Personally, I believe a greater concern is the things _other people_ are
using.

If I choose to use Google or Facebook services or to carry a smartphone loaded
with sensors and networking and spyware, that's down to me. There are plenty
of valid concerns about transparency, but at least I have the option to not
participate at all.

On the other hand, I have no control over whether someone on the next table
over at a restaurant chooses to carry a smartphone that has some sort of
always-observing technology built in, nor do I get any warning if they are
doing so and my dinner conversation that would normally be reasonably private
is being picked up by a mic and transmitted to the mothership.
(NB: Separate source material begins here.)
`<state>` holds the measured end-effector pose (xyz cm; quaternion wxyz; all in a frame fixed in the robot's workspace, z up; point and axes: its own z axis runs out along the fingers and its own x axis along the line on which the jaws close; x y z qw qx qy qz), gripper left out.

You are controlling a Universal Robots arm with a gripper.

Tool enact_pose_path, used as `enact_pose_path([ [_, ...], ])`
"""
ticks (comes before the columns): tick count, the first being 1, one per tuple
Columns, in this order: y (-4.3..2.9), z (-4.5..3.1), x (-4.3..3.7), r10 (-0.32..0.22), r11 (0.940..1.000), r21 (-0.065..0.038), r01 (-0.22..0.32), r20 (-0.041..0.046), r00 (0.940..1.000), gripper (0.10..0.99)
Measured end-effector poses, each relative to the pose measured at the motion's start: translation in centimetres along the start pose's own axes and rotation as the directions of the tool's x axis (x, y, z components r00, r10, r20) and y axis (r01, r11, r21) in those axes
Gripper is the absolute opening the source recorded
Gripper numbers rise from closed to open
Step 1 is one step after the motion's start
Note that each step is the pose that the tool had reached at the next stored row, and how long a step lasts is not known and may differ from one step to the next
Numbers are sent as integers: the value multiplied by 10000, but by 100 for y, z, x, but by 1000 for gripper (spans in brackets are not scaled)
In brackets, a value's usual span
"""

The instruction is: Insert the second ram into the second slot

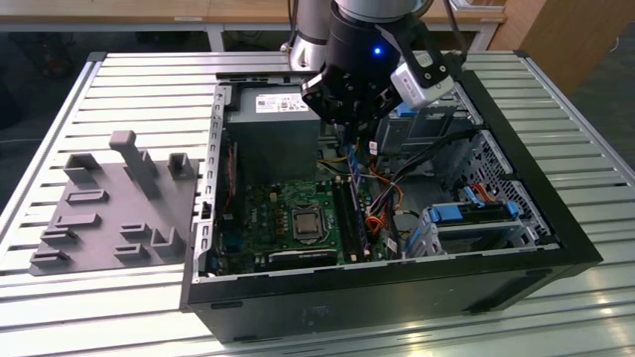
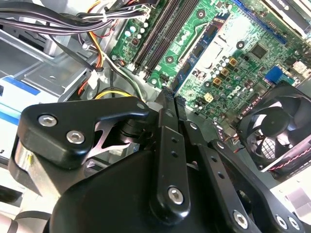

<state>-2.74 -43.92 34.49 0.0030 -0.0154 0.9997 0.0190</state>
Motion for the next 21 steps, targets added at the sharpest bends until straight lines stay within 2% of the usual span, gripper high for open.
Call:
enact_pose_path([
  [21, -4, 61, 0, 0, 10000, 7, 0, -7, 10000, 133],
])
Likewise, if I send an email to someone, while it has never been a 100% secure
medium, it used to be the case that it was unlikely any third parties would
see the message unless it was a system admin dealing with some sort of
problem. Today a significant number of recipients are using a service like
Google's to handle their mail, but possibly hidden behind their own domains
and identity/branding. Consequently, those big mail services may in practice
have access to a large amount of the email I have sent and may be processing
it for all kinds of reasons without my knowledge or consent.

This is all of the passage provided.